Man fired for taking too many bathroom breaks


An Amazon employee with Crohn’s disease is suing because he claims the company fired him for taking too many bathroom breaks.

Nicholas Stover, who worked at the company’s Kentucky call centre, is suing for A$4.2 million after he received a termination letter in December 2017.

The company violated the Americans with Disabilities Act with “unyielding and inhuman policies regarding bathroom access,” according to the 18-page complaint filed in federal court in Lexington.

Mr Stover said Amazon was aware of his illness when he was hired at a Winchester call centre in November 2016.

An Amazon employee with Crohn’s disease is suing because he claims the company fired him for taking too many bathroom breaks. Source: File/Getty
An Amazon employee with Crohn’s disease is suing because he claims the company fired him for taking too many bathroom breaks. Source: File/Getty

The suit said the condition can “lead to life-threatening complications.”

Crohn’s inflames the digestive tract and is capable of causing stomach pain, severe diarrhoea, fatigue and weight loss. The illness has no cure but symptoms can be lessened with treatment.

He filed his lawsuit on February 15.

An Amazon spokesman said by email Friday that the company doesn’t comment on pending lawsuits.

Employees at the call centre were given two 15-minute breaks and an hour for meal time, along with 20 minutes a week of personal time, the lawsuit said.

Mr Stover’s supervisor “accused Mr Stover in writing of using ‘too much personal time’ and later told him orally that he was engaging in ‘time theft’ from Amazon because of excessive bathroom breaks”.

Despite requests, his supervisors did not give him any options for unscheduled bathroom breaks and they did not offer to move his work station closer to a bathroom, according to the lawsuit.

Mr Stover said Amazon was aware he had Crohn’s disease but wouldn’t give him a desk closer to the bathroom. Source: File/AAP
Mr Stover said Amazon was aware he had Crohn’s disease but wouldn’t give him a desk closer to the bathroom. Source: File/AAP

His desk was a one-to two-minute walk to the bathroom.
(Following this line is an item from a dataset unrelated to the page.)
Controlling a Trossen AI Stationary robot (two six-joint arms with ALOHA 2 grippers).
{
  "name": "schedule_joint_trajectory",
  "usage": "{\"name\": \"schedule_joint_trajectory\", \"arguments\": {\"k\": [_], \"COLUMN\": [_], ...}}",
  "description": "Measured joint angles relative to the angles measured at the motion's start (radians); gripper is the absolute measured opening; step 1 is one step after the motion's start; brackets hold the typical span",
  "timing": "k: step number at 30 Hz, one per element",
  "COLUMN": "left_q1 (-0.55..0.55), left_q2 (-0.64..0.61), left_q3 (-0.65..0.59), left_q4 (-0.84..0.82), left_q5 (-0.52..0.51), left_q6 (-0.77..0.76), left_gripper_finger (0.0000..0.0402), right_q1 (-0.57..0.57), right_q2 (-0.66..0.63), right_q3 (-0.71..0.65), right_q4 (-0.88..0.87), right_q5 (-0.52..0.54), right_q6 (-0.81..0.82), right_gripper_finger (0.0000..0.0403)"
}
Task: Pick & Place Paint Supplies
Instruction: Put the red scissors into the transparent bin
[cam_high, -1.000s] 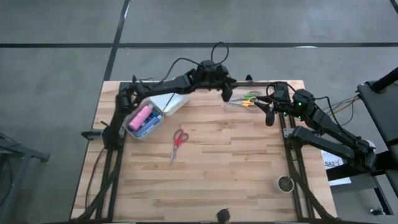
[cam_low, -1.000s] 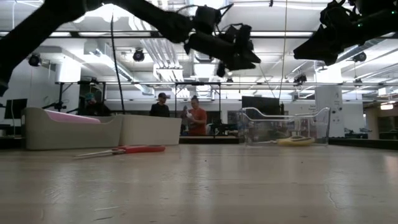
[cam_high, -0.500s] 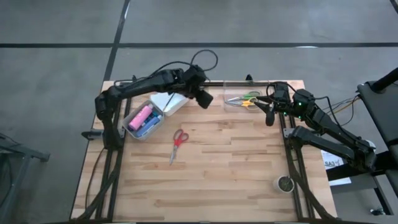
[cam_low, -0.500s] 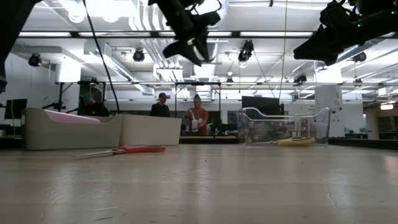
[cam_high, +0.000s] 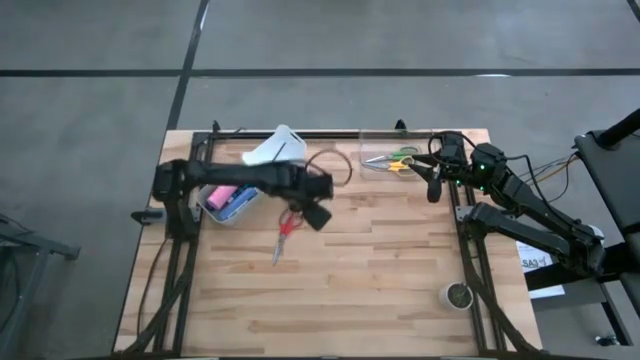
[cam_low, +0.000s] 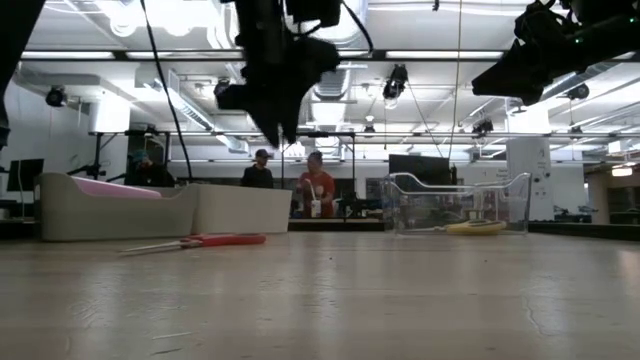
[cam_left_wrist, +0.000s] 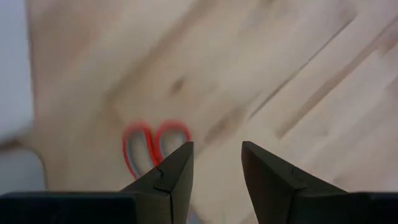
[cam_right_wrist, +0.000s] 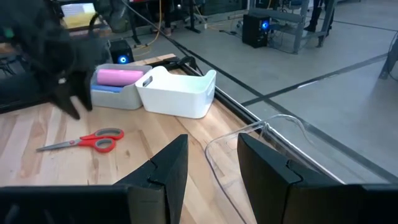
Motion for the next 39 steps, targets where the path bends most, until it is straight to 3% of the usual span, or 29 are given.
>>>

Mr Stover said he also was receiving intravenous treatment for Crohn’s, and the company would not accommodate his treatment schedule.

Stover was fired December 21, 2017, with an “involuntary termination” letter.

It cited no grounds for the firing, the suit said, but a supervisor told Stover that the reason for his firing was “time theft.”

Last year, LinkedIn.com ranked Amazon at the top of its list of the best places to work in the US, and the company has about a half-million employees worldwide.